Robust Features of the Size-Above-Threshold Distribution of Space Weather Events Seen in Geomagnetic Indices

Friday, 19 December 2014
Philip Hush1, Sandra C Chapman2,3, Malcolm Wray Dunlop3,4 and Nicholas Wynn Watkins2,3, (1)University of Warwick, Centre for Fusion, Space and Astrophysics, Department of Physics, Coventry, CV4, United Kingdom, (2)Max Planck Institute for the Physics of Complex Systems, Dresden, Germany, (3)University of Warwick, Centre for Fusion, Space and Astrophysics, Department of Physics, Coventry, United Kingdom, (4)Science and Technology Facilities Council, Didcot, United Kingdom
Quantifying the large scale dynamic response of the magnetosphere to solar wind driving is central to our understanding of solar wind-magnetosphere coupling. Auroral geomagnetic indices provide a comprehensive dataset of substorm and storm events spanning several solar cycles. We can characterize these observations in terms of 'space climate' by quantifying how the statistical properties of ensembles of these observed variables vary between different phases of the solar cycle.

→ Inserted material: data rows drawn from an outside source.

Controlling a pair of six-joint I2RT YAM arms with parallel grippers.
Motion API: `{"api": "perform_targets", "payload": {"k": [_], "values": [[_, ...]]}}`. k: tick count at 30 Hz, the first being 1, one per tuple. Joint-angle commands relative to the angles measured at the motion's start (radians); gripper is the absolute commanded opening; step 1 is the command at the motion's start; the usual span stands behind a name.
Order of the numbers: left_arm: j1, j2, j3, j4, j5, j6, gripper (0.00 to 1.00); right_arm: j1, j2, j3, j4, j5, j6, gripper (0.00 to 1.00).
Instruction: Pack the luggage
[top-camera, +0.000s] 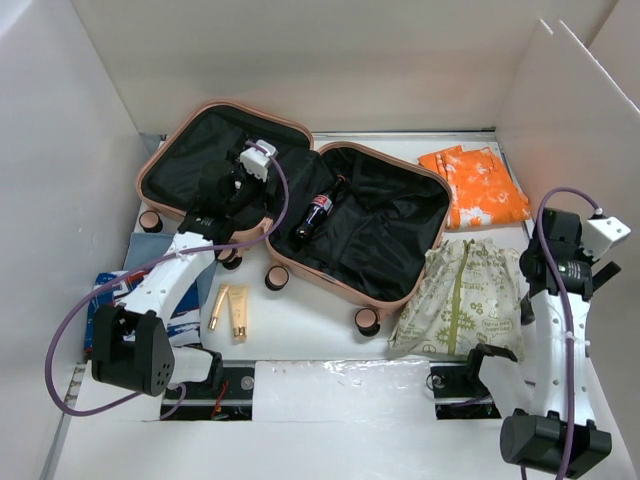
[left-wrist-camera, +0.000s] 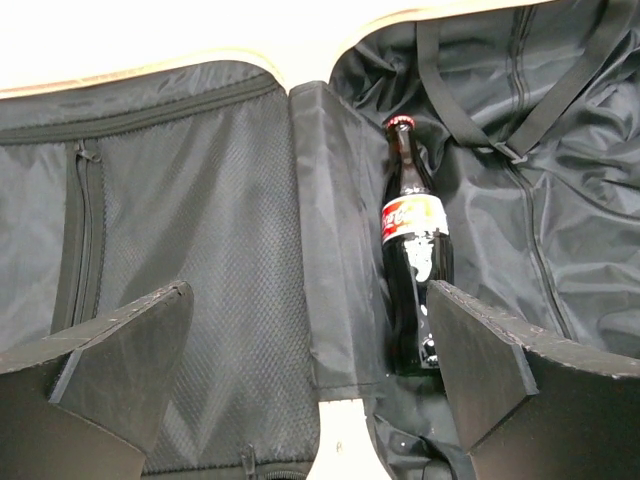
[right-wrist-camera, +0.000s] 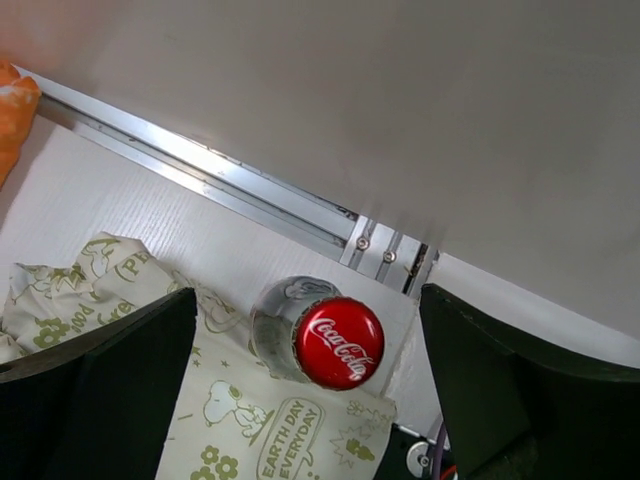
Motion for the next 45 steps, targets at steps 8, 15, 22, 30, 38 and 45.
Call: {"api": "perform_targets", "payload": {"k": [8, 15, 22, 30, 38, 45], "values": [[-0.004, -0.030, 0.043, 0.008, -0.025, -0.003, 1.00, -0.007, -0.042, -0.074, 0.179, -0.004, -0.074, 0.85], [-0.004, -0.030, 0.043, 0.008, -0.035, -0.003, 1.00, -0.007, -0.052, -0.117, 0.220, -0.014, -0.096, 0.72], [-0.004, -0.030, 0.033, 0.008, -0.035, -0.003, 1.00, -0.007, -0.062, -0.117, 0.240, 0.017, -0.138, 0.37], [-0.004, -0.030, 0.024, 0.008, -0.035, -0.003, 1.00, -0.007, -0.062, -0.047, 0.249, 0.008, -0.244, 0.00], [-0.004, -0.030, 0.015, 0.017, -0.035, -0.003, 1.00, 0.011, -0.080, 0.097, 0.329, -0.142, -0.361, 0.00], [-0.004, -0.039, -0.017, 0.035, -0.035, -0.021, 1.00, 0.114, -0.028, 0.277, 0.379, -0.142, -0.461, 0.00]]}}
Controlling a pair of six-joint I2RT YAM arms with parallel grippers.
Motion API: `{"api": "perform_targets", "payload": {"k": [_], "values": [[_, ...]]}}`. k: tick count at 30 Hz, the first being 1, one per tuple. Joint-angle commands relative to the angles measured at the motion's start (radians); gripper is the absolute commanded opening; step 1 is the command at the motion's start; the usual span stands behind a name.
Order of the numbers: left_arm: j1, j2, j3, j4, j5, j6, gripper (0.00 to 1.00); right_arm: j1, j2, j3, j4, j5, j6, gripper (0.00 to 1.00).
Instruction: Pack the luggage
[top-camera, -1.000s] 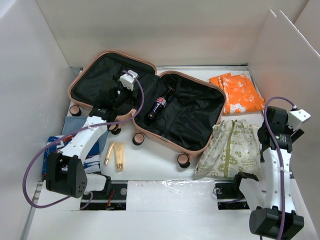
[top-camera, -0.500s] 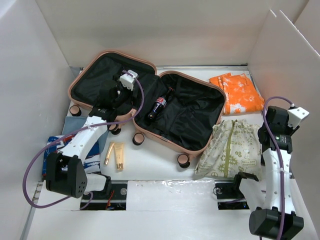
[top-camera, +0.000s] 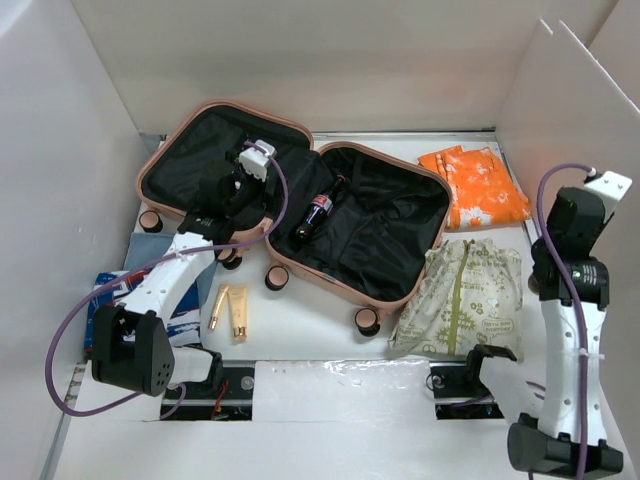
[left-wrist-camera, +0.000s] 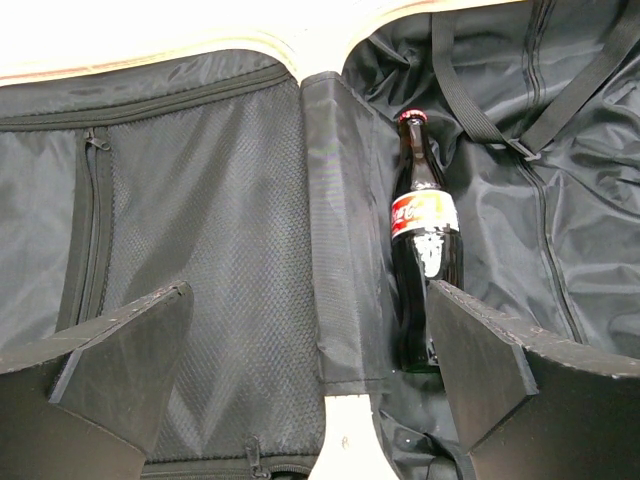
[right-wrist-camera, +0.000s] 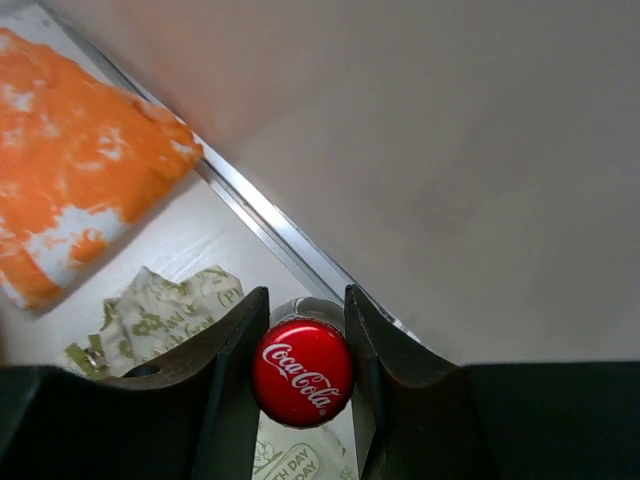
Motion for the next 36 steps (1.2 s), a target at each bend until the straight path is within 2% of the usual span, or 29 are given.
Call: {"api": "perform_targets", "payload": {"k": [1, 4, 10, 11, 15, 19, 27, 32, 35, 36], "values": [[-0.004, -0.039, -0.025, 0.048, -0.006, -0.020, 1.00, 0.083, 0.036, 0.185, 0.209, 0.024, -0.098, 0.00], [-0.004, -0.049, -0.036, 0.048, -0.029, -0.041, 1.00, 0.236, 0.091, 0.248, 0.256, 0.042, -0.098, 0.00], [-0.004, -0.068, -0.055, 0.028, -0.128, -0.052, 1.00, 0.571, 0.335, 0.441, 0.363, 0.138, -0.078, 0.00], [-0.004, -0.068, -0.065, 0.028, -0.142, -0.052, 1.00, 0.647, 0.372, 0.484, 0.400, 0.139, -0.078, 0.00], [-0.004, -0.090, -0.085, 0.006, -0.220, -0.062, 1.00, 0.778, 0.537, 0.526, 0.514, 0.050, -0.025, 0.00], [-0.004, -0.127, -0.125, 0.006, -0.268, -0.063, 1.00, 0.788, 0.667, 0.580, 0.545, -0.189, 0.103, 0.00], [-0.004, -0.179, -0.190, 0.024, -0.311, -0.053, 1.00, 0.777, 0.852, 0.583, 0.595, -0.500, 0.337, 0.00], [-0.004, -0.188, -0.208, 0.025, -0.311, -0.053, 1.00, 0.723, 0.885, 0.470, 0.646, -0.642, 0.550, 0.00], [-0.004, -0.188, -0.219, 0.025, -0.311, -0.044, 1.00, 0.691, 0.907, 0.422, 0.680, -0.742, 0.592, 0.00], [-0.004, -0.188, -0.219, 0.025, -0.311, -0.044, 1.00, 0.680, 0.917, 0.390, 0.680, -0.769, 0.652, 0.00]]}}
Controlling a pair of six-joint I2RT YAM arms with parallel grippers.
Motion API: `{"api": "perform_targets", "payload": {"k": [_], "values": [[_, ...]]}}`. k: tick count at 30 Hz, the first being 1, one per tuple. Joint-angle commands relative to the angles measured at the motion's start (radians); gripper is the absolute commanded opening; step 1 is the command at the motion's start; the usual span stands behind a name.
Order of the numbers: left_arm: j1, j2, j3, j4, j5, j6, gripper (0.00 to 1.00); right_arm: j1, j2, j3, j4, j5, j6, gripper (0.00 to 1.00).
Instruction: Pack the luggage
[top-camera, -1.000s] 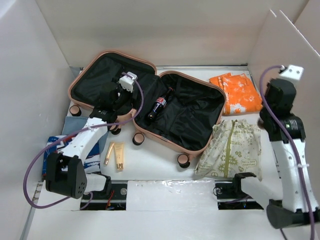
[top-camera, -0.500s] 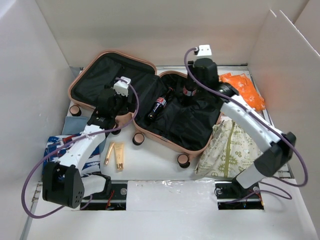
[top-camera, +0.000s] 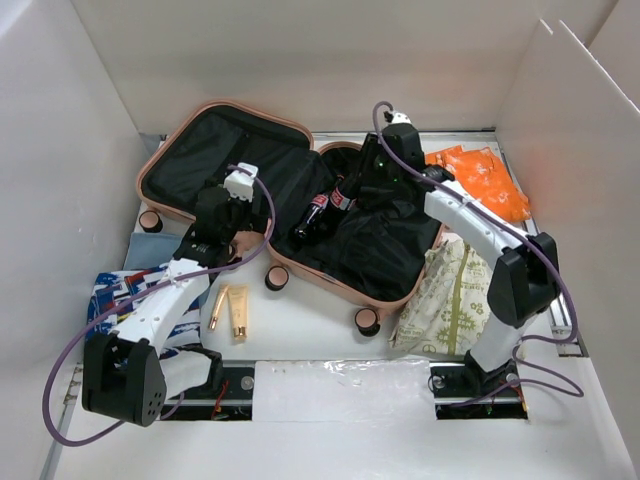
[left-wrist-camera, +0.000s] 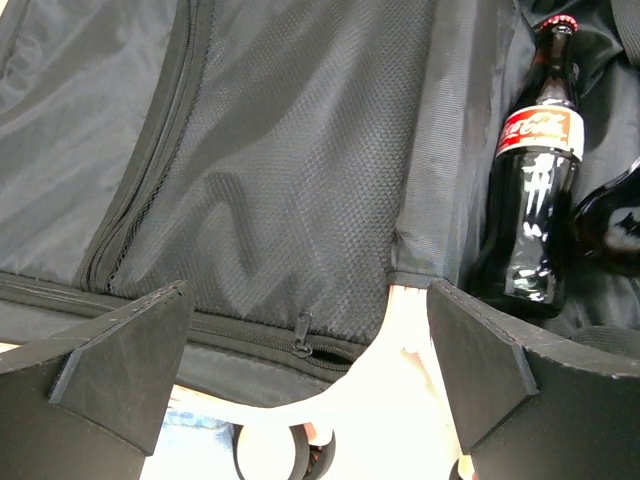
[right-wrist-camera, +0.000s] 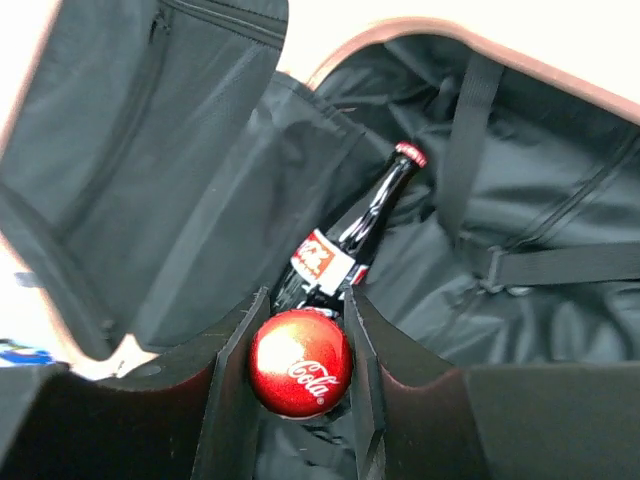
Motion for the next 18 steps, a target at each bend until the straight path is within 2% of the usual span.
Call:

We present novel comparative statistical techniques which characterize secular changes in the distribution of geomagnetic indices. We first threshold these timeseries to generate a sequence of 'bursts' or events and find the statistical distributions of event size. The event size distribution is robustly multicomponent, and we find that for all thresholds above 1000nT the mean event size-above-threshold tends to a constant value. This 'tail' in the distribution of large events is found to be present in all phases of the solar cycle but is more populated (there are more, larger events) at solar maximum. Successive solar maxima and minima also show the same 'tail' in the distribution but again it is populated to different extents; some maxima or minima are stronger than others in terms of space weather impact as seen in auroral indices. By plotting the distribution of event sizes normalised to the first two monents we can compare the functional form of one distribution with another. We then find that these large (>1000nT threshold) events all share the same functional form for their probability distribution; it is independent of threshold. Thus, for a given solar cycle, once a sufficient number of events have been observed to determine the first two moments, the likelihood of an event of given size-above-threshold is determined for that solar cycle. This can parameterize the exceedence likelihood of events of a given size and how this is changing, with implications for space weather applications.